Quick example. Ten years ago, we might have measured the kind of service that we gave to a customer in a measure that said, well, if 95 percent of it was good, that was good enough today. Unless 100 percent of it is good, it still isn't good enough. And I think the whole focus in a competitive market on quality is been one of the major learnings that I've personally gone through and I've seen our company go through again. I do think there was that time when we may have lost a little bit of side of that, and we were probably doing a lot of our own finger pointing, you know, to kind of anybody else to deflect what the problem was. From day one, AT&T was competing head to head with other equipment manufacturers such as Northern Telecom, and fought bitterly on the long distance side with MCI and Sprint. AT&T realized immediately that it must slimmed down and become more in tune with the market. The Bell operating companies caught some of this spirit, too.
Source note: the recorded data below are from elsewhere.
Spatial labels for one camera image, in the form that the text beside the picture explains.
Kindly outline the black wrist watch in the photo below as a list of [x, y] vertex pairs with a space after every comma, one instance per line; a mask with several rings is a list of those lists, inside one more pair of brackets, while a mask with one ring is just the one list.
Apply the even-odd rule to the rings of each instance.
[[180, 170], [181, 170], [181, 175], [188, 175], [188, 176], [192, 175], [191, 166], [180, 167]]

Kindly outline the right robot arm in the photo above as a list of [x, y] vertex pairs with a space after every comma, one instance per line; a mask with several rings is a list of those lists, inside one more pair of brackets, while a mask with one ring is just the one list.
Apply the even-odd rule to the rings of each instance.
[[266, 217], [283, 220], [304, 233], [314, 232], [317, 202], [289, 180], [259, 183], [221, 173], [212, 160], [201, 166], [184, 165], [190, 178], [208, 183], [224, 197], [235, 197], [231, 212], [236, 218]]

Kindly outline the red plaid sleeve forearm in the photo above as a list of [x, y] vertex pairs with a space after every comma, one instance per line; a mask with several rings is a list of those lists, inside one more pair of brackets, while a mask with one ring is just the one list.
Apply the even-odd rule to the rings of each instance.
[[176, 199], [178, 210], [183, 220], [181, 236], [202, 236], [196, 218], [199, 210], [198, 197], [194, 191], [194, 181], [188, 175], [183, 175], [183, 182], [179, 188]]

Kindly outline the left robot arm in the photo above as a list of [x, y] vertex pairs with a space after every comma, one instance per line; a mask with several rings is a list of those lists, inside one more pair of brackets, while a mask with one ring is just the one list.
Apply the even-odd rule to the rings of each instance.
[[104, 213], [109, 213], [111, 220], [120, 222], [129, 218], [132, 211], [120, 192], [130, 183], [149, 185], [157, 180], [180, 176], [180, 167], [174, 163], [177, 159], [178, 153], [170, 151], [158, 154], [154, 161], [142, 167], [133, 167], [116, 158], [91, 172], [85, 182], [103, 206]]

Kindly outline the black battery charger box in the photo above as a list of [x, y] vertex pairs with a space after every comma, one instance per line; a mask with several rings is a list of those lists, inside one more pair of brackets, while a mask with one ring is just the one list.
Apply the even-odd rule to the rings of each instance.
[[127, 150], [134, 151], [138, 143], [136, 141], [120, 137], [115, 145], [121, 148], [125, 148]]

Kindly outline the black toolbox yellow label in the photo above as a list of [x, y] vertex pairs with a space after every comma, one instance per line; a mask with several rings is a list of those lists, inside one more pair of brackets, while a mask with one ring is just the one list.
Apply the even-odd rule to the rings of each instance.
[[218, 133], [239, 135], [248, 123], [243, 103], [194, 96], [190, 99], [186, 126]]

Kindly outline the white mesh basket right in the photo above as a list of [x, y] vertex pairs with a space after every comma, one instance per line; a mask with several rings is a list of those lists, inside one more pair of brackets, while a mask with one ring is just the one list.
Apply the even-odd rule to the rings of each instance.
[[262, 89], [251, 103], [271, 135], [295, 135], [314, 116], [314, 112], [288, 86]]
Although they were still Monopoly providers, they were losing many of their largest business and institutional customers. And they knew that eventually there would be competition for local toll service within the latter's each. In its own way, the Bell companies struggled to reinvent themselves like insecure teenagers, endlessly combing their hair in the mirror. They yearned to be more than just plain old monopoly phone companies, and sometimes along the way they got into some pretty serious trouble. Audrey Krauss is director of Turn, a consumer group which carefully monitors utilities in California. Well, several years ago in California, we had an incidents in which our largest local telephone company, Pacific Bell, engaged in abusive marketing practices in an effort to get more of their customers to sign up for optional high cost services such as call waiting telephone company service representatives were encouraged to simply sign people
up, whether they wanted the service or not. They were essentially given quotas. Pressure was put on them to get people signed up for these services. They would say, would you like call waiting? Fine, we'll say this package and you would get four or five different services and they wouldn't tell you until you got your bill that you were being billed for all of them. So, I mean, it was really kind of a fraudulent way to sell a product. A lot of refugee community people and non English speaking people were victimized by it, primarily because they were less familiar with our phone system and what their rights were and what to expect. If you're newly arrived in California from a foreign country and you talk to somebody who says your telephone service will cost you fifteen dollars a month, you don't question it because you don't know that it used to cost eight dollars a month. I actually had a service representative attempt to sell me one of these packages when I had changed residences during this period of time.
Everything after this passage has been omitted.